We tested whether the phenotypes seen in the 14-3-3 dKO neuronal progenitor cells were mediated by δ-catenin. We produced lentiviruses encoding EGFP alone or EGFP-tagged δ-catenin and scramble siRNA or δ-catenin-specific siRNA. The infection of lentivirus coding scrambled siRNA and δ-catenin siRNA was effective in transducing most of the neural progenitors in a neurosphere, and δ-catenin siRNA was effective in knocking down the expression of δ-catenin in neuronal progenitor cells (Fig. 5D,E). Overexpression of EGFP-δ-catenin in wild-type neurospheres resulted in the increased differentiation of neuronal progenitor cells into neurons (Fig. 5F), mimicking the phenotype seen in the dKO cells. Importantly, knockdown of δ-catenin by a specific siRNA, but not scramble siRNA, normalized the neuronal differentiation in the dKO cells (Fig. 5G). Finally, as the expression of the β-catenin and the αN-catenin proteins was decreased in neural progenitor cells from the dKO mice (Fig. 4A), we tested whether the overexpression of these proteins normalized the increased neuronal differentiation seen in the dKO mice (Fig. 5H). Overexpression of EGFP-β-catenin and EGFP-αN-catenin in the dKO neurospheres normalized the neuronal differentiation into neurons, indicating that, in addition to δ-catenin, the β-catenin and the αN-catenin proteins play an important role in the 14-3-3-mediated neuronal differentiation into neurons. These results demonstrate that the neural differentiation phenotype found in the dKO mice result from increased expression of δ-catenin associated with the decreased expression of the β-catenin and αN-catenin proteins.

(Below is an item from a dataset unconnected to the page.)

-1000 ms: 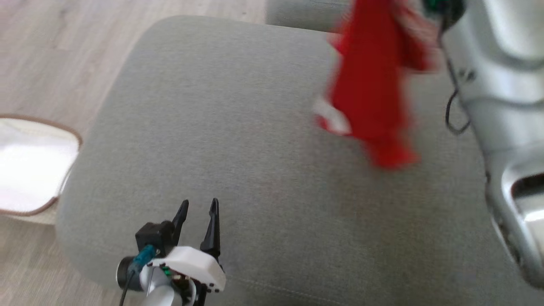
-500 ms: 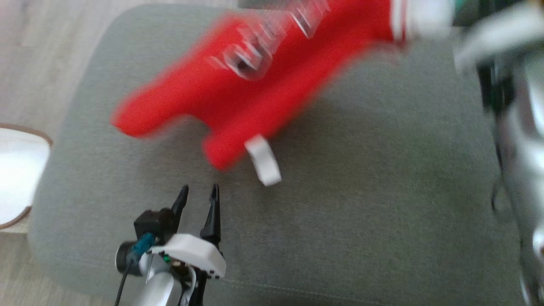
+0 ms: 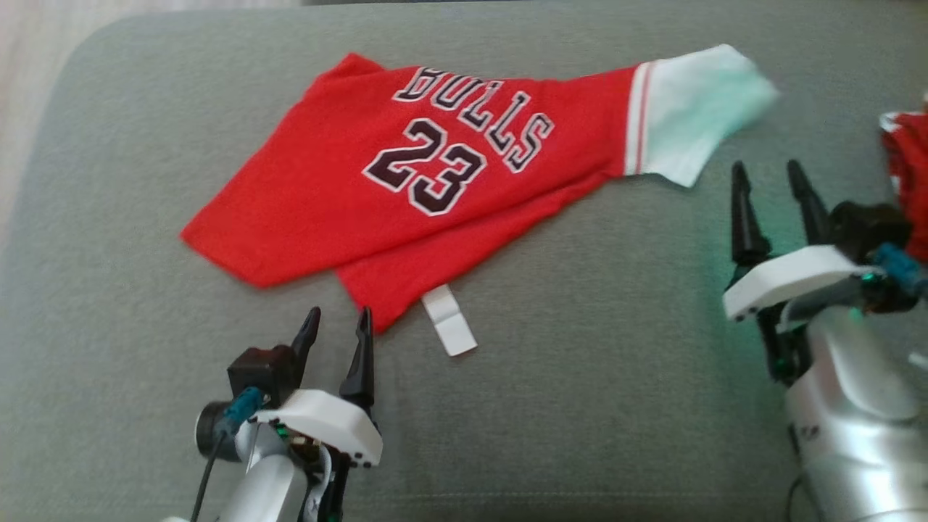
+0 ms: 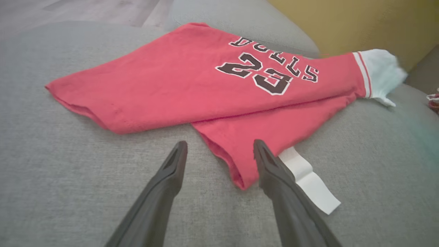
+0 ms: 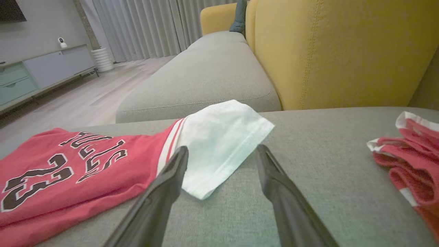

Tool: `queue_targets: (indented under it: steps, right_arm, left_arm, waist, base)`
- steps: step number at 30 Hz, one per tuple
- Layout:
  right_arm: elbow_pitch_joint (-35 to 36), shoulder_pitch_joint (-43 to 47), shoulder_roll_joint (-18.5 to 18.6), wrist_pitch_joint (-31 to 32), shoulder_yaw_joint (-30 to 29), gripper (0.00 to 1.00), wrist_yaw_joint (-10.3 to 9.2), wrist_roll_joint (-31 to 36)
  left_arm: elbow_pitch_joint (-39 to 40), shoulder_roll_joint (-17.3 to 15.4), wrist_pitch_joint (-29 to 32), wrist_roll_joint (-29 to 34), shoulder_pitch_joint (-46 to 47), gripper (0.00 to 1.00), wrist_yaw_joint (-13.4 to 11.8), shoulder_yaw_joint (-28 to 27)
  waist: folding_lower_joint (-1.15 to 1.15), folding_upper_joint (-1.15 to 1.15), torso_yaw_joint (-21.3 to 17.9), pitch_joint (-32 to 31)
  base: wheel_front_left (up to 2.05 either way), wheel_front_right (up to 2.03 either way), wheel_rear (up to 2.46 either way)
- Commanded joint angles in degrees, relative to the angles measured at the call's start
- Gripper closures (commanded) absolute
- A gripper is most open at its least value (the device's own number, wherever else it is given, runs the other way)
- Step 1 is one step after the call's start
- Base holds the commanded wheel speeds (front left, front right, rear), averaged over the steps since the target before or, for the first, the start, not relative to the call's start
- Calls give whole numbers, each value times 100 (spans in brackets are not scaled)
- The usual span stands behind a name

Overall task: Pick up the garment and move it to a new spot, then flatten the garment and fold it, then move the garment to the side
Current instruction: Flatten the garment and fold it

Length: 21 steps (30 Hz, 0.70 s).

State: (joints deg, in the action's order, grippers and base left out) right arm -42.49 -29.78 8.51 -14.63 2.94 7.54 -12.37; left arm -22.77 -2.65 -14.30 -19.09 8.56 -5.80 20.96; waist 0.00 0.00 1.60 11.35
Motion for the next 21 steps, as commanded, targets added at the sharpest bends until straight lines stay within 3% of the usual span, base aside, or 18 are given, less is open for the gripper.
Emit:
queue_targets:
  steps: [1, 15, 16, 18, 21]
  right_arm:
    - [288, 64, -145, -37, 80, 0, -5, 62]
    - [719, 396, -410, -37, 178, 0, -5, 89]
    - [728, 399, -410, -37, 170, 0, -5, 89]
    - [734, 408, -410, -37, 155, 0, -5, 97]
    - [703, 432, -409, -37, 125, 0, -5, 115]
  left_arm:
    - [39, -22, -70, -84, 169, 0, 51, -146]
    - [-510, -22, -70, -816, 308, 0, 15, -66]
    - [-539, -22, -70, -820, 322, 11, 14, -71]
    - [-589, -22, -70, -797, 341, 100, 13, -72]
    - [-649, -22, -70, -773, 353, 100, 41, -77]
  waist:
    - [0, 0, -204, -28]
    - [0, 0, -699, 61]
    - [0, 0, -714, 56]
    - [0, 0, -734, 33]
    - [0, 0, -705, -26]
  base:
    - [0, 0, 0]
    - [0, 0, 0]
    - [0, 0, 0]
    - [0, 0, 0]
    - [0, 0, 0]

14-3-3 deficiency resulted in neuronal migration defects in the cortex
To determine whether the dKO mice displayed neuronal migration defects in the cortex, we used two different cell layer markers, Ctip2 and the Brn2. Ctip2-positive cells were predominantly localized in layer 4 in control (wild-type and single mutant) mice, whereas in dKO mice, Ctip2-positive cells were diffusely distributed in the cortex, especially in the deeper layers, including the VZ (Fig. 6A). Brn2 was predominantly expressed in layer 2 to layer 4 in control mice (Fig. 6B), whereas in dKO mice, Brn2-positive cells were diffusely distributed in the cortex, especially in the deeper layers (Fig. 6B). These data strongly suggest that the dKO mice display neuronal migration defects in the cortex.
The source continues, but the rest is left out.